Steve Rammel

Personal information
- Date of birth: April 20, 1968 (age 58)
- Place of birth: Bridgeton, New Jersey, U.S.
- Height: 5 ft 9 in (1.75 m)
- Position: Forward

Youth career
- 1982–1986: West Deptford Eagles

College career
- Years: Team / Apps / (Gls)
- 1987–1990: Rutgers University

Senior career*
- Years: Team / Apps / (Gls)
- 1991: Penn-Jersey Spirit / 7 / (2)
- 1991–1992: SC Norderstedt
- 1992–1993: Tus Celle
- 1996: Washington Mustangs
- 1996–1997: D.C. United / 37 / (15)
- 1997: Colorado Rapids / 10 / (0)
- German-Hungarians

Managerial career
- 1994–1996: UMass Minutemen (assistant)
- 1998–2001: UCLA Bruins (assistant)
- 2001–2005: Saint Mary's Gaels
- 2005–2006: Los Angeles Galaxy (assistant)
- 2007–2008: Santa Rosa United (executive director)
- 2013–: Orlando City Youth (executive director)

= Steve Rammel =

American soccer player (born 1968)

Steve Rammel (born April 20, 1968) is an American retired soccer player who played as a forward. Rammel spent five seasons in the U.S. and German lower divisions before playing two seasons in Major League Soccer. After retiring from playing in 1997, he served for many years as both an assistant and head coach for both college and professional teams. He was previously the executive director for the West Florida Flames Futbol Club in Brandon, Florida.

==High school and college==
Rammel attended West Deptford High School in New Jersey where he played for the school's boys soccer team. He helped lead the team to one New Jersey state championship, being named the 1986 Parade Magazine's National High School Player of the Year.

After high school, Rammel attended and played soccer for The University of Connecticut from 1987 to 1989. He then transferred to Rutgers University where he played for its men's soccer team for the 1989 and 1990 seasons. In 1989, Rutgers went to the NCAA Final Four and, in Rammel's senior year, the team made it to the championship game where it lost in penalty kicks to UCLA. Rammel was selected as a first team All American his senior year and was second behind Ken Snow in the voting for the 1990 Hermann Trophy. Rammel finished his career with the Scarlet Knights with 44 goals in 86 games In 1991, he graduated with a Bachelor's degree in Economics.

==Playing career==
===National team===
In 1991, Rammel was called into the U.S. national team camp, but never made a game day roster. However, he did play for the B-team in the 1991 World University Games.

===Penn-Jersey Spirit===
In 1991, Rammel spent seven games, scoring two goals, with the Penn-Jersey Spirit of the American Professional Soccer League.

===Germany===
Rammel then moved to Europe where he played for German lower division clubs SC Norderstedt in 1991-1992 and Tus Celle in 1992–1993.

In 1994, Rammel returned to school at the University of Massachusetts Amherst where he earned a Master's degree in Business Administration in Finance in 1996. While studying, he also served as an assistant coach with the University of Massachusetts Amherst men's soccer team.

===MLS===
In 1996, Rammel joined the Washington Mustangs of the USISL. On April 19, 1996, D.C. United acquired Rammel on loan from the Mustangs.
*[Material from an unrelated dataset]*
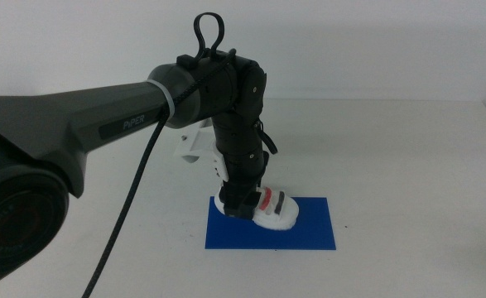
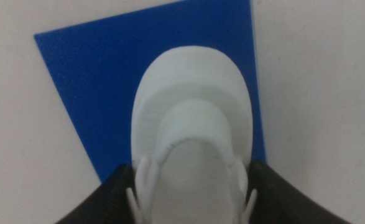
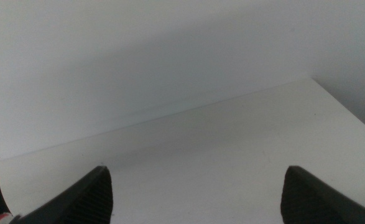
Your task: Use one arm to grab the shoe from the table and place it on the mat.
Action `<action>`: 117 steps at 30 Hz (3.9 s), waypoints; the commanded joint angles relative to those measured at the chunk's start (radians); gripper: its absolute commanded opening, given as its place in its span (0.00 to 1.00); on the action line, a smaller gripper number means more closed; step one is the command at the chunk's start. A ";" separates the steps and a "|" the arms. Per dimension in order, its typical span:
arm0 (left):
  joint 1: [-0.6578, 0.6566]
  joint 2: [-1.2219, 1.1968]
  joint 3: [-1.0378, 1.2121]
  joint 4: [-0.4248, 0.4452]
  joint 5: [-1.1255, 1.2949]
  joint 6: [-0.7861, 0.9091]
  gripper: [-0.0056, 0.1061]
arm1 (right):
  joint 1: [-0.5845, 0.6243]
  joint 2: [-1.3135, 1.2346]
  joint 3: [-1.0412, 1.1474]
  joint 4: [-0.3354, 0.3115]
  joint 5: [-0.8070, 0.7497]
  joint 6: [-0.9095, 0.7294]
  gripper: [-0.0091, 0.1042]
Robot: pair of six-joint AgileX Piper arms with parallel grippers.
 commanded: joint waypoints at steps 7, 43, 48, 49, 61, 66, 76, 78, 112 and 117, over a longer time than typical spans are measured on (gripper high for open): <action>-0.028 -0.006 -0.015 0.033 0.015 1.181 0.03 | 0.002 -0.005 0.002 -0.006 -0.008 -0.006 0.78; -0.034 -0.004 -0.015 -0.106 -0.019 2.935 0.03 | 0.002 -0.005 0.002 -0.006 -0.008 -0.006 0.78; -0.034 0.034 -0.015 -0.098 -0.026 2.931 0.03 | 0.002 -0.005 0.002 -0.006 -0.008 -0.006 0.78; -0.034 0.046 -0.015 -0.101 -0.026 2.931 0.03 | 0.002 -0.005 0.002 -0.006 -0.008 -0.006 0.78; -0.034 0.065 -0.015 -0.104 -0.079 2.935 0.55 | 0.002 -0.005 0.002 -0.006 -0.008 -0.006 0.78; -0.034 0.060 -0.017 -0.102 -0.093 2.933 0.89 | 0.002 -0.005 0.002 -0.006 -0.008 -0.006 0.78; -0.034 -0.179 -0.077 -0.100 0.023 2.863 0.89 | 0.002 -0.005 0.002 -0.006 -0.008 -0.006 0.78; -0.034 -0.268 -0.077 -0.083 0.017 2.795 0.89 | 0.002 -0.005 0.002 -0.006 -0.008 -0.006 0.78; 0.247 -1.292 0.640 0.282 -0.403 1.729 0.89 | 0.002 -0.005 0.002 -0.006 -0.008 -0.006 0.78; 0.340 -1.456 0.896 0.325 -0.726 1.677 0.89 | 0.002 -0.005 0.002 -0.006 -0.008 -0.006 0.78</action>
They were impressed enough that they purchased his contract on May 3, 1996. He became an All Star that season, scoring 17 regular season and play off goals. He also scored the first MLS hat trick in a May 15, 1996 victory over the Columbus Crew.

His scoring touch deserted him in 1997 and after eleven games the team traded him on July 3, 1997, to the Colorado Rapids for Roy Wegerle. Rammel played the rest of the 1997 season with Colorado, never scoring a goal for the team. However, he did play 90 minutes in the championship game as the Rapids lost to United. On March 5, 1998, during the pre-season, the Rapids traded Rammel to the MetroStars for a 1999 first round supplemental draft choice. Two weeks later Rammel announced he planned to retire from playing and join UCLA as an assistant men's soccer coach. The MetroStars were allowed to keep their draft pick.

==Coaching career==
Rammel had already re-entered the coaching ranks while with Colorado, becoming the assistant director of Coaching for the Colorado Rush youth club. However, his move to UCLA began a seven-year period where he devoted himself to coaching. Rammel was an assistant at UCLA for three years before moving to Saint Mary's College of California as the head men's soccer coach. He joined the team on March 29, 2001, and left five seasons later with a 32-54-10 record. On December 15, 2005, he left St. Mary's to become an assistant coach under Steve Sampson at the Los Angeles Galaxy. When Sampson was fired, the Galaxy purged the coaching ranks, firing Rammel in June 2006. ^{}

On January 26, 2007, the Santa Rosa United youth club hired Rammel as the club's executive director.